> Exercise prompt
Which lines in the listing below contain "Should"? Copy each of them.

....

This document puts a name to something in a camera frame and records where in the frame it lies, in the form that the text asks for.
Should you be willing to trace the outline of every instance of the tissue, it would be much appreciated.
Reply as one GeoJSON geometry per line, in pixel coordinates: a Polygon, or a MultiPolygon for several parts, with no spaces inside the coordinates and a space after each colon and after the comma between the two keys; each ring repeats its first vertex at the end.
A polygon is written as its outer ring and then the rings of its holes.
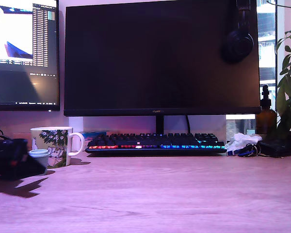
{"type": "Polygon", "coordinates": [[[231,141],[225,145],[225,148],[227,151],[239,150],[244,148],[247,144],[256,144],[261,140],[262,137],[257,134],[244,135],[242,133],[237,133],[231,141]]]}

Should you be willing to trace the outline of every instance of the brown glass bottle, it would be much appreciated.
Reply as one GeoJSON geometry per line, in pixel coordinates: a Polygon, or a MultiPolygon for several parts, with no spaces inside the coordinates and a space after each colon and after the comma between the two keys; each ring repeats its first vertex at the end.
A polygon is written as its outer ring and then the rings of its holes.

....

> Exercise result
Should you be willing to trace the outline of every instance of the tissue, it would be much appreciated.
Should you be willing to trace the outline of every instance of the brown glass bottle, it would be much appreciated.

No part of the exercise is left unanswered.